<二話>

◆「月{がつ}」の異称は町人文化が生んだ

平成二十六年九月五日 up

Face book「武女」は拙著の拡販のためであった。

『武女』の登場女性のあらましをかいつまんで話した。

<記した・述べた・話した>と、そのツド表記が変わった。気分次第であった。
本稿もそれに準じるだろう。

 『武女』の舞台回しは、十二ヵ月の四季の移ろいと歳時のイベントである。
で、元旦を序章に大晦日を終章とし、プラス12の14章とした。

「睦月」の謂れは実月{みつき}である。稲の実をはじめて水に浸す月のことだ。
「如月」は萌揺月{きさゆらづき}が転じた。稲も含めた草木の萌え出づる月の意味。
「弥生は「草木弥生月{くさきいやおいづき}の略語。弥{い や}は「いよいよ」、生{おい}は生い茂るの意味で、草木がますます生い茂る月。
「卯月」は植え月に由来する。稲を植える月である。旧暦では夏のはじめである。
5月の「皐月」は早さ苗なえを植える月、早苗月がつまって皐月。稲を植える二十四節気の一つ芒種{ぼうしゅ}の頃。
「水無月」は田水之月{たみずのつき}のこと。田植えが終わって田に水を一杯たたえる月。転じて、「みなづき」になった。「水無月」と当て字された。

当て字の犯人は町人。
 『武女』の通奏低音にあるのは「元禄は武士の分水嶺」だ。
元禄を境に武士は行政の役人、サラリーマンと化した。泰平は町人に富をもたらした。
自然、教養も身につく。が、農業の知識は薄らいでいく。江戸の武士もそうだ。
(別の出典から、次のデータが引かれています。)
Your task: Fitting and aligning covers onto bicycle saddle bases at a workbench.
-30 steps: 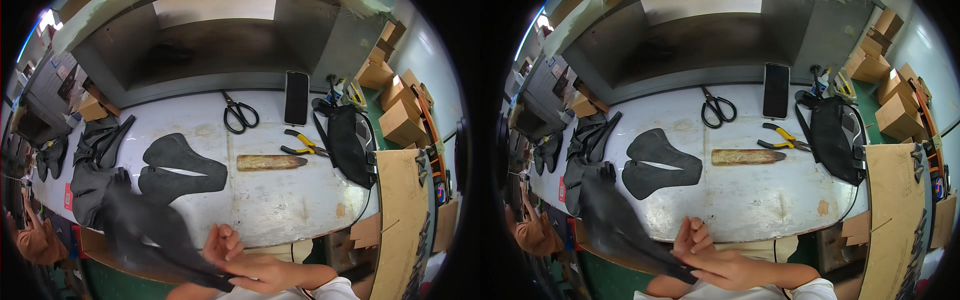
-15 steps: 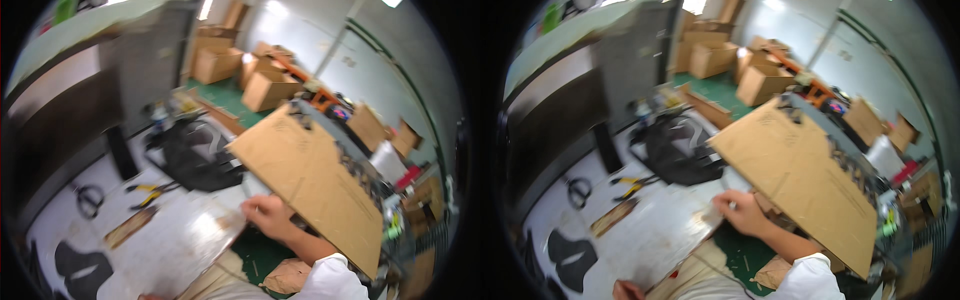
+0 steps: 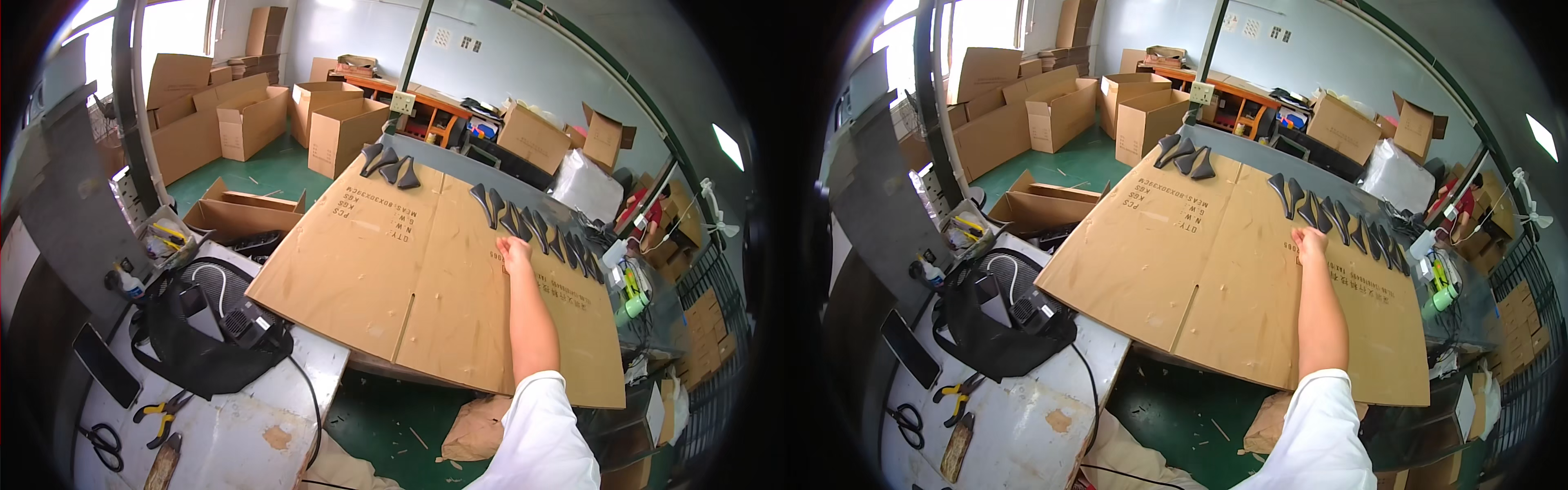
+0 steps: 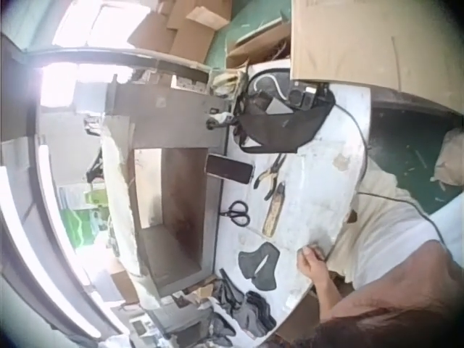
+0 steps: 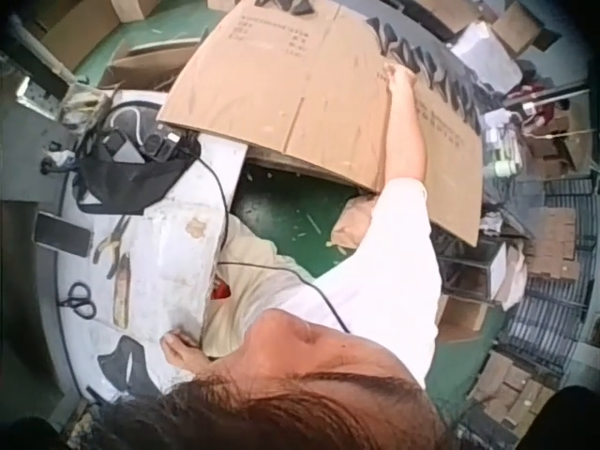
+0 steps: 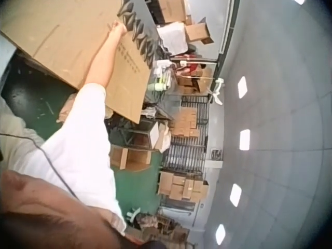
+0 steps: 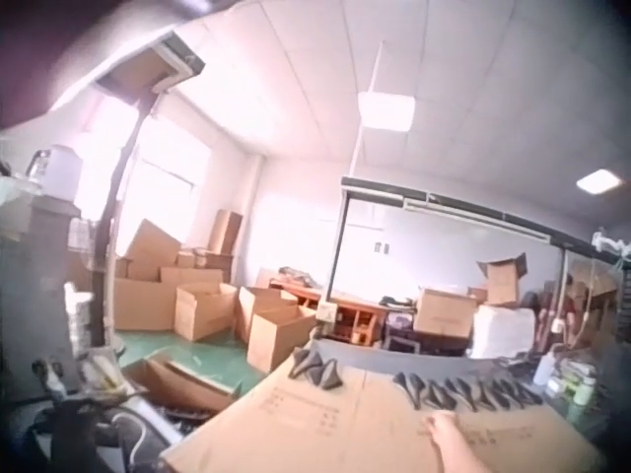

末裔の夏目漱石が水田をみて「あれ、ナンダ?」と。
一月の睦月から、如月(二月)、弥生(三月)、卯月(四月)、皐月(五月)、水無月(六月)と月の名はすべて稲作に関係している。
御飯{おまんま}のありがた味はわかっているが、つくる人間へのありがた味は減った。

 「文月」もやはり稲作から稲穂が大きく育つころで、「含ふくみ月づき」が転じた。
「葉月」は稲穂の発する月との謂れから。
9月の「長月」は稲が実ることの意味。「穂長月」からの転じた。
「神無月」は新穀で新酒を醸{かも}す月のことから醸成月{かもしなりづき}。これが「かみなしづき」となり「かんなづき」に転じた。
八百万の神々が、一斉に出雲国へ旅立つから「神無月」も、町人の異称からの当て字。
町人も古事記を読む時代になった。
「霜月」は、その年に収穫した穀物を食する月のことから転じ、当て字となった。
「師走」は「歳果つ」が「しはす」と転じ、師走と当て字された。
「如月」が着物を重ね着することから「衣更着{きさらぎ}」とか、卯月」 卯の花が咲くからとか、「文月」は牽牛と織姫姫文を供えることとか、「長月」は夜が長くなるから「夜長月」とか。月見がいつしか飲んだり歌ったり、町人の親睦の宴となった。
元来の農民の謂れを町人風にアレンジされていった。

ひと昔前までは、一月に生まれた子は睦子、五月生まれは皐人との命名があった。が、いまの世、この月の呼び名は埃をかぶっている、いや埃に埋まっている。